■ Instructions to follow ■
Copy exactly, please, the line that has "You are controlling" in it along with every line after it to the end of the listing.

■ Input data ■
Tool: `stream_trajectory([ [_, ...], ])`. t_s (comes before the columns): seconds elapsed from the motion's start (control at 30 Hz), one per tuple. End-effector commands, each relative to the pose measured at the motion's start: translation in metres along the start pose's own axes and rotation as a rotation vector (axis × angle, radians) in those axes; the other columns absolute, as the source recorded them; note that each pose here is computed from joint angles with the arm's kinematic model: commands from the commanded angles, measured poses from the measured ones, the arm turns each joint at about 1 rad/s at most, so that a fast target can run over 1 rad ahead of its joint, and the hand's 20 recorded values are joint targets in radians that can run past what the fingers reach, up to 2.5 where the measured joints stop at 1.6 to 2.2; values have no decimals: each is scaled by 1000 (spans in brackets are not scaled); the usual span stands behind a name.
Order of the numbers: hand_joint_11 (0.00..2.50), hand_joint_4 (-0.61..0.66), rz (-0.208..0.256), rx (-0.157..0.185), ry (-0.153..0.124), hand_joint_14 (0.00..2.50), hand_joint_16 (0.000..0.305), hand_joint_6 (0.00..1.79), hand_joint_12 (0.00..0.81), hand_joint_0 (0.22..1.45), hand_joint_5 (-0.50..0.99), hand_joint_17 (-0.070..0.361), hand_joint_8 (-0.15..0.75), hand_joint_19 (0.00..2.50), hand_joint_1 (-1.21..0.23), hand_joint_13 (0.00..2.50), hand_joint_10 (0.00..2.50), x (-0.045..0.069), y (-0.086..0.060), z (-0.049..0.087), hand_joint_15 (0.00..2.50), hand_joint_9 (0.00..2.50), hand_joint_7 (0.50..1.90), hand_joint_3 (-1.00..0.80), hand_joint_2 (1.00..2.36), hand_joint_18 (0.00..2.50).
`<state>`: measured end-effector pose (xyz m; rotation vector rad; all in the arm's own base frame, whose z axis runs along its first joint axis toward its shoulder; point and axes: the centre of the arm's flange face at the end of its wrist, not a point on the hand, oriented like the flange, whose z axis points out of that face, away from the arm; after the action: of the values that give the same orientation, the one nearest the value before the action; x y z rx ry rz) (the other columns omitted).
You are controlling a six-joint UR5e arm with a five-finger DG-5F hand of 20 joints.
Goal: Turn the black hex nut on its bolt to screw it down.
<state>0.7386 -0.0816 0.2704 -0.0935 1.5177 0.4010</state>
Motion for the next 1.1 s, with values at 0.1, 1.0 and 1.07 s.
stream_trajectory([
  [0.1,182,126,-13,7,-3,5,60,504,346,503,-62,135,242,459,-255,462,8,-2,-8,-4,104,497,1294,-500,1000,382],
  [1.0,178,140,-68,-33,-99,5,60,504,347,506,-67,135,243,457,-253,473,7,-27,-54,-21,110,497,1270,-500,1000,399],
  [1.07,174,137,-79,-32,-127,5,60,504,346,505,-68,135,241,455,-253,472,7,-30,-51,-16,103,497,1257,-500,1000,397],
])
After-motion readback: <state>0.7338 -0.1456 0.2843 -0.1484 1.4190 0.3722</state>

■ Response to this task ■
You are controlling a six-joint UR5e arm with a five-finger DG-5F hand of 20 joints.
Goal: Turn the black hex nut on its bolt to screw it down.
<state>0.7386 -0.0816 0.2704 -0.0935 1.5177 0.4010</state>
Motion for the next 1.1 s, with values at 0.1, 1.0 and 1.07 s.
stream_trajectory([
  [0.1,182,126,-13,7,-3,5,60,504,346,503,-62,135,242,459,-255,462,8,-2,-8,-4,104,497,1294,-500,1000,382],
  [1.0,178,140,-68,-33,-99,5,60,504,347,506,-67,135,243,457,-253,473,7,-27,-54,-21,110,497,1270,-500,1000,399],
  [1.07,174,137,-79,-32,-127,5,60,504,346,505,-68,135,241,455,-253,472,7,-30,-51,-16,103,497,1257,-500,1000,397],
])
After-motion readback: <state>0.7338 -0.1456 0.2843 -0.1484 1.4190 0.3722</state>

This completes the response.